In something akin to the power struggle that characterised the Berlin Conference that divided African countries among colonial invaders, there is now a scramble for control of Africa’s digital economy. For instance, China’s Digital Silk Road, which we covered in a previous edition of Next Wave; the United States’s Build Back Better World initiative; and the European Union’s Global Gateway are all projects created by world powers and power blocs purportedly to help Africa’s digital transformation. In addition, private companies from across world powers—Huawei, Google, and Meta—have made major investments in the infrastructure that they hope will boost Africa’s internet connectivity, including laying subsea cables, building data centres, cloud infrastructure, and installing 5G networks. But this also cedes excessive and unchecked control to these foreign actors. Africa’s lack of sovereignty over its digital infrastructure begs the question of how Africa intends to protect its digital interests and prevent that ecosystem from being turned into a battleground between world powers.

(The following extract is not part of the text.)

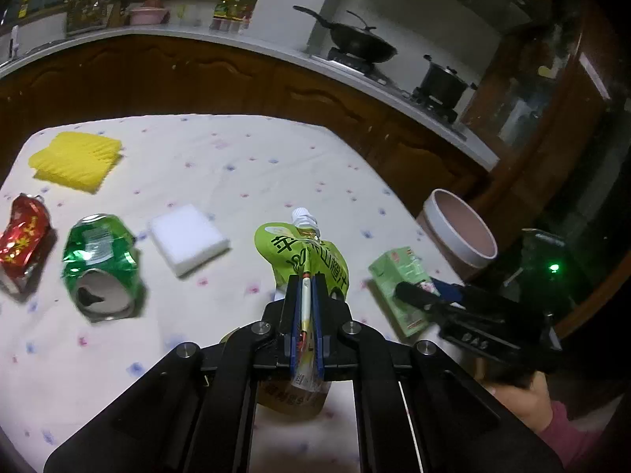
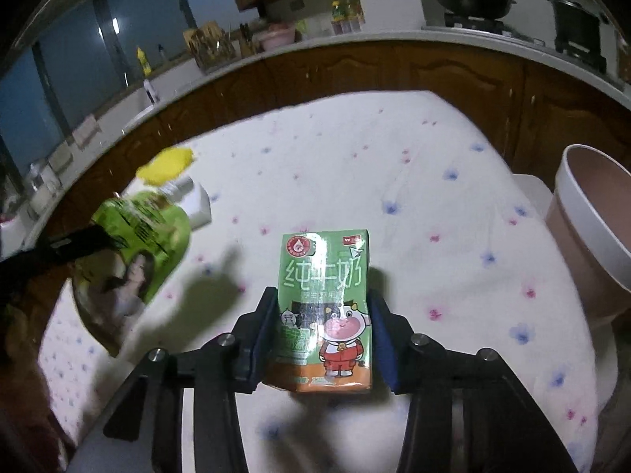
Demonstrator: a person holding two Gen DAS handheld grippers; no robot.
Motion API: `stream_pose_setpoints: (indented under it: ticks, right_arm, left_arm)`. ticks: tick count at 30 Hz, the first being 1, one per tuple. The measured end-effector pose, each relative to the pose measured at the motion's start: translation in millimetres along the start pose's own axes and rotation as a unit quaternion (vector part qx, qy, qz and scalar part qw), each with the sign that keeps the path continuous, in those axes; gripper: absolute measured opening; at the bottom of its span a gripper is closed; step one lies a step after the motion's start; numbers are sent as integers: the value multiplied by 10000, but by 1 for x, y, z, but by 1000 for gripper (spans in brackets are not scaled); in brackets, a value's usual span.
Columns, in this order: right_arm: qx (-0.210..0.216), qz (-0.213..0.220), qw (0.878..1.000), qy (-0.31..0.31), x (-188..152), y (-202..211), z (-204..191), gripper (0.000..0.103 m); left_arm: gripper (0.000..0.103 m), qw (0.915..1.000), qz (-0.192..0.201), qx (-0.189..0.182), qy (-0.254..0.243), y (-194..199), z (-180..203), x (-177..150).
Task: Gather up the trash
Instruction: 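Carry the drink pouch and milk carton over the pink bin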
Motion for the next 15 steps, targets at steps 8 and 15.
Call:
stream_pose_setpoints:
  ticks: [8,15]
  right_arm:
    - [-1,495,9978,-450,24,51,47,45]
    - [-114,794,9945,-678,36,81,80,45]
  left_arm:
    - [4,9995,159,-267,-34,-14,38,18]
    - [4,9984,250,-476,-198,-29,79,35]
Point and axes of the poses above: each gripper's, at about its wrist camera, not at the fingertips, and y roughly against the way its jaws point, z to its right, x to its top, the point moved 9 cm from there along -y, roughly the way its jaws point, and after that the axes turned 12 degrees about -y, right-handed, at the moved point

This dominance, if left unchecked—even as it preserves citizens’ digital rights—raises fears among experts of autocratic capitalism and a digital dystopia that might see African countries as pawns on the global chessboard.
There are risks that the adoption of Fourth Industrial Revolution (4IR) technologies by African countries will result in exploitation by the advanced capitalist countries that own, wield, and dominate these new technologies. But the 4IR holds a higher stake in Africa because of its promises to—through artificial intelligence, the 5G network, blockchain, cloud computing, and 3D printing—transform education, increase productivity, and create new jobs.
There are critiques on tech’s ability to deliver on its promises to improve the conditions of work and life in Africa. Research shows that, on the continent, the adoption of digital technologies has been uneven, built on the back of older technology, and deepened social inequality.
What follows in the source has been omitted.